Developers sometimes have difficulties using managed resources, in part due to the abstract nature of the system. While many common scenarios for resources are a good fit for managed resources, some cases perform better when using unmanaged resources. This article discusses best practices for dealing with resources generally, how managed and unmanaged resources behave, and provides some detail on how resources are typically handled by the runtime and drivers.
This article covers these concepts:
- Video Memory
- Managed Resources
- Driver-Managed Resources
- Default Resources
- System Memory Resources
- General Recommendations
- Related topics
For the video system to make use of a resource, it must be located in memory that is accessible to the GPU. Local video memory provides the best performance for the GPU, and certain resources (such as render targets and depth/stencil buffers) must be located in local video memory. With the advent of AGP, the GPU can also access a portion of the system memory directly. This memory area, known as the AGP aperture, is referred to as non-local video memory and is not available for other purposes. Non-local video memory can be read from and written to by the CPU, which typically has no high-performance access to local video memory, and is thus ideal for use as a shared memory resource. A key thing to remember about AGP memory is that it, like local video memory, is invalidated in lost-device situations, and persistent assets located there must be restored.
Figure 1. Relationship of the GPU, CPU, video RAM, and system RAM
Some integrated video solutions make use of a unified memory architecture (UMA), where main memory is addressable by all components of the systems. Direct3D supports UMA without requiring any change to the application, utilizing the same hints as for local video memory configurations. For such systems, resources are always located in system memory, and the driver is responsible for ensuring that resources work much like they do in a more traditional architecture while taking advantage of UMA's properties and any specific behavior of the hardware implementation.

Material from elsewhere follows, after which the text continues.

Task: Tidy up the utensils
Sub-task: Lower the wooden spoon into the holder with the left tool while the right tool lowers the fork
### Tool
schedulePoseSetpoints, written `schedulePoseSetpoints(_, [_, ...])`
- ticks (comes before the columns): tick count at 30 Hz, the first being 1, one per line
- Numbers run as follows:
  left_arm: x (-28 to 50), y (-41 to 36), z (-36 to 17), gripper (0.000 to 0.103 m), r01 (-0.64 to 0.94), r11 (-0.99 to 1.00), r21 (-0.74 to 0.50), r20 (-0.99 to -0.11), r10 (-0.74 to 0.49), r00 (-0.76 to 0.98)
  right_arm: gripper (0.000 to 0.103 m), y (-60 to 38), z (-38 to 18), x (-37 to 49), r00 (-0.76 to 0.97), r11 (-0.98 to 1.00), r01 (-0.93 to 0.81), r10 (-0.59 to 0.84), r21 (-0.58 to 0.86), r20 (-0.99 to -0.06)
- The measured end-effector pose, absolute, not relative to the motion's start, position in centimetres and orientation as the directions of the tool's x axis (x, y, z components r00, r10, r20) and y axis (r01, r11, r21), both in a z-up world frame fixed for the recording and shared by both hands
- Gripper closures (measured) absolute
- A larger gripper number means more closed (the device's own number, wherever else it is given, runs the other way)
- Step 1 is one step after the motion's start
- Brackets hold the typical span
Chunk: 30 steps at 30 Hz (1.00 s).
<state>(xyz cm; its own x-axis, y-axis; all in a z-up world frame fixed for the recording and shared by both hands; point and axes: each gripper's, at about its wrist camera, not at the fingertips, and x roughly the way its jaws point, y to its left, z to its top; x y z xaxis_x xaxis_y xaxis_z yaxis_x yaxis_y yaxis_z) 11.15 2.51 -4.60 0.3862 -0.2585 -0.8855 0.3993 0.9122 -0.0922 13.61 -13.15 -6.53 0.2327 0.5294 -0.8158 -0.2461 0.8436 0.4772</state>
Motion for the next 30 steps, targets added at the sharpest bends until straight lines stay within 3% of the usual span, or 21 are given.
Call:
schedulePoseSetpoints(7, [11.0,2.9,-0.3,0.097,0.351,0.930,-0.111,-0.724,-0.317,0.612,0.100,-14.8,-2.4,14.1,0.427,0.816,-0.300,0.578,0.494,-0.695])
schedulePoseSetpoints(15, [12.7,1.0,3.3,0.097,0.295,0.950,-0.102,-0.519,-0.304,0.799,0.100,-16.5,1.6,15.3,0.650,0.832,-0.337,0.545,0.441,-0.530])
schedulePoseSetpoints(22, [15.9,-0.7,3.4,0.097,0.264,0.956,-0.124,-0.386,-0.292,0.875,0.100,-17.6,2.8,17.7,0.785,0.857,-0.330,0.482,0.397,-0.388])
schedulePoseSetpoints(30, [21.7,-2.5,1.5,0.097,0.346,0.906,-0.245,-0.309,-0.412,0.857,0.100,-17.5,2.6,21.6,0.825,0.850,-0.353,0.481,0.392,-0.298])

Figure 2. GPU and CPU have equal access to system RAM in a unified memory architecture
The majority of your resources should be created as managed resources in POOL_MANAGED. All your resources will be created in system memory and then copied as needed into video memory. Lost-device situations will be handled automatically from the system memory copy. Since not all managed resources are required to fit into video memory all at once, you can over-commit memory where a smaller video memory working set of resources is all that is required to render in any given frame. Note that it is likely that the majority of this backing-store system memory will be paged out to disk over time, which is why the Reset operation can be slow due to the need to page this data back in to restore the lost video memory.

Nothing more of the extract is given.